The Aha! Moment is not bogged down with scientific detail and tech talk; in fact, it asks a multitude of absurd questions meant to promote innovative and logical brainstorming. Jones gives dozens of examples from his own body of work... While his examples dominate more than half of the book, they are intriguing and stimulating, acting as a means to promote creativity in fellow scientists and artists.(Aimee Jodoin Foreword Reviews)
A top pick not to be limited to science holdings, this will reach many a general-interest reader with its fascinating, readable and lively insights.(Midwest Book Review)
David Jones sees himself as the court jester of science and, as with jesters of old, he is allowed to say things that other mortals might think but dare not speak... Most of the book is an eclectic blend of Jones the chemist and Daedalus the mad scientist and together they make entertaining reading. You’d be mad not to buy it(John Emsley Chemistry World)
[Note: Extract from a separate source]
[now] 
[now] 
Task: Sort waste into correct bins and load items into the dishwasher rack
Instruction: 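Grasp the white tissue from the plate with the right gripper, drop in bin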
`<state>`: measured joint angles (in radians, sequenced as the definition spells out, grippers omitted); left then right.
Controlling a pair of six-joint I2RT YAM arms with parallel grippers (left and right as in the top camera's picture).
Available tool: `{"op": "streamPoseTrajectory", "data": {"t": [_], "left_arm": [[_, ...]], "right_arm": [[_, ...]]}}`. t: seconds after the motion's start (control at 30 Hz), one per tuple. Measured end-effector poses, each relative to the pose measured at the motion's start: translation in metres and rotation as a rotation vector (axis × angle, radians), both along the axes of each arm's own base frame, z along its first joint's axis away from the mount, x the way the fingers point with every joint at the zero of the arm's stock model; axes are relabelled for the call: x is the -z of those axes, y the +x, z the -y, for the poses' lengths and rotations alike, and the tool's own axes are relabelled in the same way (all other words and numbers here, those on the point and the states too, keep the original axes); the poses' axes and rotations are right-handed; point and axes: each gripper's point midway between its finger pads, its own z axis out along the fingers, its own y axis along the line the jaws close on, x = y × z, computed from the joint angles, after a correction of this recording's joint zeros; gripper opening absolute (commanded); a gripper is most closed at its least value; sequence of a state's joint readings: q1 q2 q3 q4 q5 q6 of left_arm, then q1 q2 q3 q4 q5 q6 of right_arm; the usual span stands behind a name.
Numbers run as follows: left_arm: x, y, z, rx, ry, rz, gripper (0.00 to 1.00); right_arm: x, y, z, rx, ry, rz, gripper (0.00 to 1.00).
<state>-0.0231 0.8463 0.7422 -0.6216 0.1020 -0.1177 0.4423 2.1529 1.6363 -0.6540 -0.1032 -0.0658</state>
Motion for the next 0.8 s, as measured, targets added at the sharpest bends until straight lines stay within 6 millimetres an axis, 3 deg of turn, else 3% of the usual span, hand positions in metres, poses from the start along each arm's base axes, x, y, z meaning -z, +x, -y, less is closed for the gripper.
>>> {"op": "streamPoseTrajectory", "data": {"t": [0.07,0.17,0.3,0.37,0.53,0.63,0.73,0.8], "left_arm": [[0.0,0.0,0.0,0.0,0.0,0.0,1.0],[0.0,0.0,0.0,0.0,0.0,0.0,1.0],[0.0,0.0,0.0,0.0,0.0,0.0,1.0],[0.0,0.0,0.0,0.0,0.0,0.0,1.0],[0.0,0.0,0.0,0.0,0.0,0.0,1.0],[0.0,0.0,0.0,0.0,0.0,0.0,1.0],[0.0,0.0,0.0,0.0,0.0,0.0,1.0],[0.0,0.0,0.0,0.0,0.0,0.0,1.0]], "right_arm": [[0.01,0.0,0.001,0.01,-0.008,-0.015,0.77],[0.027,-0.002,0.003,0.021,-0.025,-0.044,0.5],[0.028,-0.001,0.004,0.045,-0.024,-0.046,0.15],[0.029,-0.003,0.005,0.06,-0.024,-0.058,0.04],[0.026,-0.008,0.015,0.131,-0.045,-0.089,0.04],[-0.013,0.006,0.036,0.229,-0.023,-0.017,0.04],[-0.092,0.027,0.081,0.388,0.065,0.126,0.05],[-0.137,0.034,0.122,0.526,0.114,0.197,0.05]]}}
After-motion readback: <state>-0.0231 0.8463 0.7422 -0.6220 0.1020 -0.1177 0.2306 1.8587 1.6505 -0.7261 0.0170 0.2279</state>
A practical blueprint to bolster one's own creative process, a treasure map to innovative insights.(Bob Grant The Scientist)
A fascinating insight into one man's never-ending search for ideas.(Jessica Griggs New Scientist)
Now retired, David Jones continues to publish challenging articles, mostly for Chemistry World. He has worked in academia, industry, and television. A constant stimulus for his creativity was his weekly Daedalus column, probably the longest-running joke in science. Daedalus was the court jester in the Palace of Science; he appeared in New Scientist, Nature, and the Guardian newspaper. Each week Daedalus took some well-known bit of science and pushed it to a clever and often preposterous extreme―which sometimes came true. Daedalus frequently leaks into The Aha! Moment.